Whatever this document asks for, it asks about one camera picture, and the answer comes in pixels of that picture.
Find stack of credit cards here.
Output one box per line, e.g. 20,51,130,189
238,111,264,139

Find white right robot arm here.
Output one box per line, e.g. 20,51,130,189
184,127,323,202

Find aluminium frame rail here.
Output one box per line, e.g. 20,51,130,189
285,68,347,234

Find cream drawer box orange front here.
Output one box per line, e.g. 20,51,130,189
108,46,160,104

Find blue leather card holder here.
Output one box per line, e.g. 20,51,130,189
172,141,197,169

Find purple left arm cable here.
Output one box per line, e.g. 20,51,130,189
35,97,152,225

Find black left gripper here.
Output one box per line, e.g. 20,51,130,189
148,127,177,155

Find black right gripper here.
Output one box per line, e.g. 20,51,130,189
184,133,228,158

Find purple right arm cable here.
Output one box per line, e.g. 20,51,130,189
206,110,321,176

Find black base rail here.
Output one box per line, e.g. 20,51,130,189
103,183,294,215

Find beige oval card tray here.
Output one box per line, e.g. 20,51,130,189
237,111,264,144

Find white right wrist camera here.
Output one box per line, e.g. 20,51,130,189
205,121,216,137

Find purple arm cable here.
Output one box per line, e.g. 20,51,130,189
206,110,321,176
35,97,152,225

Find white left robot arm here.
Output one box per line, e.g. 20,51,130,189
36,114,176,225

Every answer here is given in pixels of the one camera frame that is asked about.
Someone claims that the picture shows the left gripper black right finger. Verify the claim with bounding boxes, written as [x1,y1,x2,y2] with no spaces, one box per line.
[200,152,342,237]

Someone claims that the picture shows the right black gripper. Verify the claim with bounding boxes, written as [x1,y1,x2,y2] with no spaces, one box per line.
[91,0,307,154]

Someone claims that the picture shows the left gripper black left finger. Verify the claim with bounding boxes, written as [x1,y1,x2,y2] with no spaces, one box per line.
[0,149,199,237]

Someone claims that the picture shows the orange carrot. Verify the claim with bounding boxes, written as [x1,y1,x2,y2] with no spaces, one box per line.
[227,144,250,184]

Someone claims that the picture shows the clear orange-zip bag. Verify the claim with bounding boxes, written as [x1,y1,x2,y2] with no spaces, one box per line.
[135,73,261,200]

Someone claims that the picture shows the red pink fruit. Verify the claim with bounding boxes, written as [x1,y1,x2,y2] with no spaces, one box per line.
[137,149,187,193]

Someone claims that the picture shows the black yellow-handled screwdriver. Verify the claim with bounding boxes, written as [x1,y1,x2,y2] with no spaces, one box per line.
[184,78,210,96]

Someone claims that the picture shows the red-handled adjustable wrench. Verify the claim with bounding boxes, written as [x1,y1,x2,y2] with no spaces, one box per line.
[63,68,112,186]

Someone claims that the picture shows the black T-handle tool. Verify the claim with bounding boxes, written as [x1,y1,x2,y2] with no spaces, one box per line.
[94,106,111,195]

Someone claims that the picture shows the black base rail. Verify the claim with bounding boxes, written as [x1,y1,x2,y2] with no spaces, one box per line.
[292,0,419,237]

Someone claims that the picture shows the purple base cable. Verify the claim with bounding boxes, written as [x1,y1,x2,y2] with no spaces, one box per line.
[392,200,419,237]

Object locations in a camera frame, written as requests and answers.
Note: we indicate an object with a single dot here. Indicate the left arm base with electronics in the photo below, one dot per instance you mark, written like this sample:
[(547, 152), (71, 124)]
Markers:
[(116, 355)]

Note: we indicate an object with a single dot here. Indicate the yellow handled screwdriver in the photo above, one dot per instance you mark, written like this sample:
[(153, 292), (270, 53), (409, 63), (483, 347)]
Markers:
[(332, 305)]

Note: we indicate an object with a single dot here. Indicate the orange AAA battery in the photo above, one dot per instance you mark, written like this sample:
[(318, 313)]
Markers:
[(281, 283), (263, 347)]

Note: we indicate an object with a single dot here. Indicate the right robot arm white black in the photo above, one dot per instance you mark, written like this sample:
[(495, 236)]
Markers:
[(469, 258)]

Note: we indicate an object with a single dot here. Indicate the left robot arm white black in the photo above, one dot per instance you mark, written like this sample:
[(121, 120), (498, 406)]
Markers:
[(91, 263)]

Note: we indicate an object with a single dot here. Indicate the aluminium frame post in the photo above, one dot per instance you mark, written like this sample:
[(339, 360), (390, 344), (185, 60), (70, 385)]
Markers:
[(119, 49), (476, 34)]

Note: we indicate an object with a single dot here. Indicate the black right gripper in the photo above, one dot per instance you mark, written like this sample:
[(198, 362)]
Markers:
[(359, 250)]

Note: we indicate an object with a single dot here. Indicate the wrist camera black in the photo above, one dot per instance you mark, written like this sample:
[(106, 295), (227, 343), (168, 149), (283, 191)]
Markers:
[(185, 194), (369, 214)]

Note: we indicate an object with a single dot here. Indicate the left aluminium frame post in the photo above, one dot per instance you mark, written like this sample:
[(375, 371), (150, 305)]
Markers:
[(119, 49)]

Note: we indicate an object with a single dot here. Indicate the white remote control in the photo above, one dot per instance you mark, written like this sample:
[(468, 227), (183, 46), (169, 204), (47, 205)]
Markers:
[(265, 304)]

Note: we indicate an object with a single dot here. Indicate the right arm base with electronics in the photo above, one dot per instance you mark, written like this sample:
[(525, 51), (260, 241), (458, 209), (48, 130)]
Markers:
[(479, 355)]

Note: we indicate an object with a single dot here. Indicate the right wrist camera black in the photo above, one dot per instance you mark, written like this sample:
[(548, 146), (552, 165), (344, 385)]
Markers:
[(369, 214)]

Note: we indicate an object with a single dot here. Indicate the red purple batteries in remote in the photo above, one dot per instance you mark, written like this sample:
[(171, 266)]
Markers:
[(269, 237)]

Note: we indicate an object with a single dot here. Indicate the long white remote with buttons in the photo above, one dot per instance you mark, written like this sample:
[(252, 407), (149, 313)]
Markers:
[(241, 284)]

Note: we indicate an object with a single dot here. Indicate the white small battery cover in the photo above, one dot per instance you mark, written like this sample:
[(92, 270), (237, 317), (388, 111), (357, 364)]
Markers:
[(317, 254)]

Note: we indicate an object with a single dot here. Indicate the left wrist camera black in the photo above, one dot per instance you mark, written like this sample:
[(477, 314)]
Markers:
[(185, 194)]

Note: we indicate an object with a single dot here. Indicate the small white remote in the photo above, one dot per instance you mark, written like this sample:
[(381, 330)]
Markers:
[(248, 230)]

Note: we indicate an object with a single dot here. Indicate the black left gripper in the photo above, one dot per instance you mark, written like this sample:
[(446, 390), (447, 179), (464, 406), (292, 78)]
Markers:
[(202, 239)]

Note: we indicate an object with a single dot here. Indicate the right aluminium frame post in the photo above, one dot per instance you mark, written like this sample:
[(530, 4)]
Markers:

Exercise aim: Beginning with the very first line of the material above, give each line again exactly, ending with the line that contains "Find blue leather card holder here.".

Answer to this exercise:
Whatever this document asks for, it asks about one camera picture, and the answer comes in pixels of that picture.
Find stack of credit cards here.
Output one box per line, e.g. 20,51,130,189
238,111,264,139

Find white right robot arm here.
Output one box per line, e.g. 20,51,130,189
184,127,323,202

Find aluminium frame rail here.
Output one box per line, e.g. 20,51,130,189
285,68,347,234

Find cream drawer box orange front here.
Output one box per line, e.g. 20,51,130,189
108,46,160,104

Find blue leather card holder here.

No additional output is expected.